- 9 December 2025
- Posted by: Competere
- Categories: Balanced Lifestyle, highlights, Media, News, Obesity & NCDs
The False War on Processed Food: Why It Endangers Public HealthBY PIETRO PAGANINI
HuffPost Italy has just published a commentary by Pietro Paganini on a growing and dangerous trend: blaming so-called ultra-processed foods (UPFs) for obesity and chronic disease. In the piece, Paganini explains why this narrative is misleading, unscientific, and ultimately harmful to public health.
Read the full article in Italian on HuffPost, or find the English translation below.
A U.S. judge has authorized a lawsuit against several major food producers, accusing them of contributing to obesity and cardiovascular disease through so-called ultra-processed foods (UPFs), allegedly guilty of containing “unhealthy” ingredients. It is yet another chapter in a narrative that does nothing to improve public health and obscures reality: the UPF category has no coherent scientific definition and is based largely on the number of ingredients and the degree of processing. In practice, almost everything that comes in a package falls into this category.
The supposed direct link between “processing,” ingredients, and disease simply does not exist. The hundreds of studies often cited are plagued by clear methodological limitations, weak correlations, and conclusions that do not justify causal claims.
The reason this narrative is so successful is straightforward. Anti-industry rhetoric works. It works because it offers an immediate and recognizable villain; it works because it shifts responsibility from the individual to the productive system; it works because it allows governments, media, and citizens to avoid the more uncomfortable tasks: informing, providing critical tools, preventing. It is the perfect shortcut. But reality is more complex — and certainly less convenient.
Regulated industrial food, grounded in science and produced according to high standards, is not the enemy. It is one of the pillars of modern nutrition: it guarantees safety, accessibility, consistent nutrition, reduced waste, quality standards, and innovation. It is thanks to processing that millions of people around the world can access a varied and safe diet. And it is thanks to processing that agriculture itself can exist.
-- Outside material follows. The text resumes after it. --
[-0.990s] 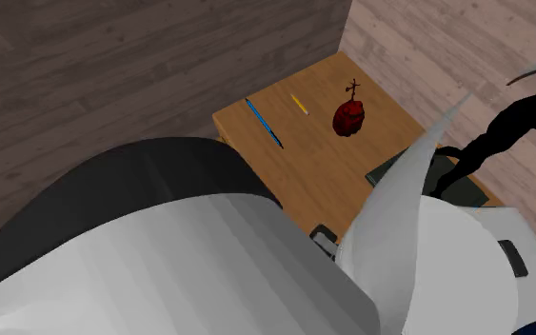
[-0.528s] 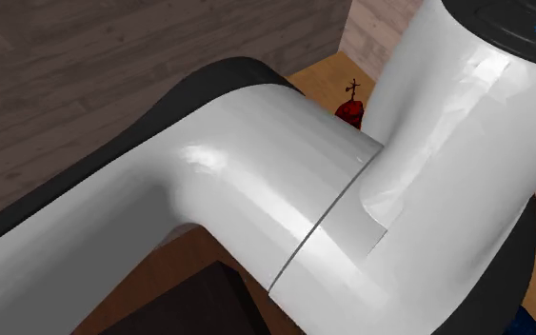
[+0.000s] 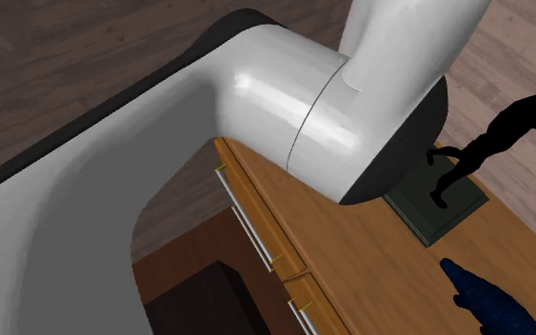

In Italy, this is especially clear: 83% of agricultural production is processed by the food industry. Without processing, agriculture would collapse economically and structurally. The industry is worth €190 billion — about 10% of GDP — employs nearly 400,000 people directly and more than 1.2 million across the supply chain, and exports €67 billion. It is not a marginal sector: it is one of the two engines of national competitiveness. Industry means innovation, patents, brands, logistics, distribution — and today, digitalization.
Blaming UPFs for obesity and cardiovascular disease means ignoring what science has repeated for decades: diet accounts for roughly one-quarter of the determinants of these conditions. The rest concerns genetics, lifestyle — including physical activity, stress, and sleep — socio-economic environment, pollution, and more. But these factors do not offer an easy villain. They do not generate viral campaigns. They do not fuel dramatic court cases.
Industrial food thus becomes the perfect target. It is the dietary version of a rhetoric that pits “genuine” against “manufactured,” authentic against processed, natural against modern, an imagined simplicity against real complexity, a romanticized rural past against the supply chain that actually feeds people. It is an old narrative — historicist and Marxist in origin — now repackaged in a health-conscious frame.
If we truly want to reduce obesity and chronic disease, we should not rely on courts or on pseudoscientific categories. We must abandon the scapegoat logic and invest in education and critical understanding. We must create the conditions for citizens to make free and responsible choices, without the paternalism of “state-sponsored science.”
Public health does not improve by attacking the food industry. It improves through intelligent, evidence-based policies. It improves by restoring responsibility and informed freedom to individuals. It improves by recognizing that modernity — even in food — is an opportunity, not a threat. Science makes this clear. It is politics today that refuses to listen.